Characters aren't mine.

One week later 8:15 AM Greg's voice

Shift was over, and we were finally home. "Well, at least he didn't yell." I handed Sara a steaming cup of decaf as I spoke. "That's something."

She sighed. "Yet. Once he recovers from his catatonic state he still might." Sara took a sip from her cup and frowned thoughtfully. "He had the strangest look on his face."

"Yeah. Gotta say, I've never seen the man truly astonished before. It was surreal, like watching Spock have a temper tantrum. "

"Nick still thinks we're joking, you know that, right?"

"Don't worry, Sara. When you start to REALLY swell up he'll realize we weren't kidding." I patted her little belly. "Such a sexy little tummy. "

"It's going to be getting a lot bigger. Glad you like it, though, since it IS all your fault." She winced and rubbed her lower back.

"Oh, I like it very much. Very much. Every time I look at you I remember that in just seven months I'm going to get to hold that baby in there in my arms."

She yawned. "I'm tired. I think I'll go to bed before I fall asleep sitting up."

"You do that. I won't be far behind you."

12:23 PM

"Greg! Wake up! Something's wrong."

Sara was sitting up, her eyes wide with panic and despair. She was gripping her abdomen. "It hurts. We have to go to the hospital."

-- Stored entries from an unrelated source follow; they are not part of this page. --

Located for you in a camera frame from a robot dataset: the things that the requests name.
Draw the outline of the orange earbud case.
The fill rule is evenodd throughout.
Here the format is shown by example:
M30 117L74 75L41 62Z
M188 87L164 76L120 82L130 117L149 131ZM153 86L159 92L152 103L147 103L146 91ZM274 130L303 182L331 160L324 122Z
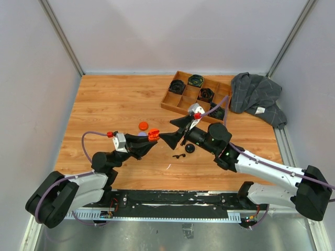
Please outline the orange earbud case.
M138 127L139 127L139 129L140 129L141 131L146 131L146 130L148 130L149 125L148 125L147 122L145 122L145 121L141 121L141 122L139 123Z
M155 141L158 141L160 139L160 130L159 129L150 129L148 131L148 141L149 142L155 142Z

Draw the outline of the black earbud case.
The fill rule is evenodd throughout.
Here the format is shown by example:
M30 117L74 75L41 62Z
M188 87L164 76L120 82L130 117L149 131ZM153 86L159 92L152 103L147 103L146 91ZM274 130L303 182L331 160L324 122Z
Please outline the black earbud case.
M185 151L187 152L187 153L194 153L194 151L195 151L195 146L193 145L193 144L186 144L185 145Z

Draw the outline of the black earbud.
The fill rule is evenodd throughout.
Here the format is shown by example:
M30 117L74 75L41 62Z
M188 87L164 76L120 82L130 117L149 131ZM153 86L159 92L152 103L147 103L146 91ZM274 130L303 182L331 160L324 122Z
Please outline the black earbud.
M180 155L173 155L172 157L175 157L177 159L179 159L180 157L186 157L186 154L180 154Z

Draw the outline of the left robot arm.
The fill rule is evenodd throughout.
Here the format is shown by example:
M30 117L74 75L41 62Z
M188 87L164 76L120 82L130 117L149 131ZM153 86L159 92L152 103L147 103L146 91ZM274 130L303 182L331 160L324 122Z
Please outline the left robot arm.
M133 157L142 159L157 143L159 135L136 136L117 131L107 132L112 139L112 152L97 152L89 156L92 170L87 173L64 175L51 172L28 199L25 209L39 224L48 228L59 225L69 212L90 203L101 207L112 201L111 186L118 173L116 167Z

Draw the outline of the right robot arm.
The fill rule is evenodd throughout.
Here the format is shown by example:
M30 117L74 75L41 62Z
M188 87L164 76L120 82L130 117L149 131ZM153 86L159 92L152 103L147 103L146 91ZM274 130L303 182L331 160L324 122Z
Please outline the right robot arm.
M212 123L207 131L196 127L194 115L171 120L175 132L160 133L159 137L175 149L179 142L189 141L214 155L214 162L224 170L249 174L271 183L252 181L242 184L237 203L243 209L255 204L274 204L295 209L302 216L322 221L334 186L314 166L307 168L282 165L259 157L230 142L232 135L222 123Z

I threw on some jeans and was putting on my T-shirt when I glanced at her side of the bed. My heart contracted in grief, for dark blood stained the spot where her hips had rested. In this situation as in so many others, blood usually meant tragedy. This day wasn't likely to have a happy ending.

Eight hours later our world had utterly changed. Our baby was gone, and a D and C had freed Sara's body from the agonizing process of expelling the remains. As I'd expected, there were no reasons, no whys or hows. I knew too well from my genetics background that the process of growing a baby from two haploid cells was fraught with difficulty and risk. At any point something in the development could go wrong - or the placenta could fail the child it existed to nurture, or the cord could twist and occlude its own precious lifeline. Whatever the cause, we no longer had a due date to look forward to. The obstetrician told us we could try again in a month, but I wasn't sure she'd be interested in doing so, at least not with me. My heart was breaking as I signed the necessary paperwork and prepared to take my Sara home. The center of our little world had died, and we were left to gather enough strength from one another to go on. I only hoped there was still an "us" now that the glue fusing us together was no longer present.

Sara's voice 12:24 PM

I was dreaming about puppies when the first pain hit. It gripped my belly like a jagged fist, and even as I sat up in the bed a sick sense of what it meant flowed over me. My lower back had been bothering me on and off since halfway through shift the night before, but I'd attributed the nagging ache to too much time spent hunched over a box of evidence. Now as I shook Greg awake I knew what was happening. I was having a miscarriage.

I hobbled into the bathroom and traded my pajamas for the clothes I'd worn to work the night before. I was bleeding, and not just a little bit - yet another confirmation of the tragedy unfolding inside my own body.

Greg was dressed by the time I came out of the bathroom. He didn't say anything, just wrapped his arms around me and pressed his face into my hair. His tears dripped onto my neck, and a felt a small sob shake him. My arms tightened around him, and we stood like that until another pain hit me. "We need to go," I gasped sharply.

At the hospital things moved quickly. The ultrasound revealed that my baby was no longer alive, and the physical revealed that my cervix was beginning to open. "The child probably died a few days ago," mused the doctor as I lay in the recovery room after the D and C. "Your body just now realized it." He'd paused, then added softly, "I know this was a planned pregnancy. Wait one full cycle before you try again. Since you've had a D and C it might take a few months this time. We scraped your uterine lining, and it may take a couple of cycles for it to regrow."

I was released into Greg's care shortly after that. Neither of us said much during the drive home, but when his hand found mine and lifted it to his lips at a stoplight I realized that was because we didn't need words.

I realized something else as well. Somewhere along the way I'd fallen in love with him.

Please don't hate me. This story has a mind of its own.Understand that I am in no way minimizing or reducing to a plot device the pain of pregnancy loss. I've lived it twice myself.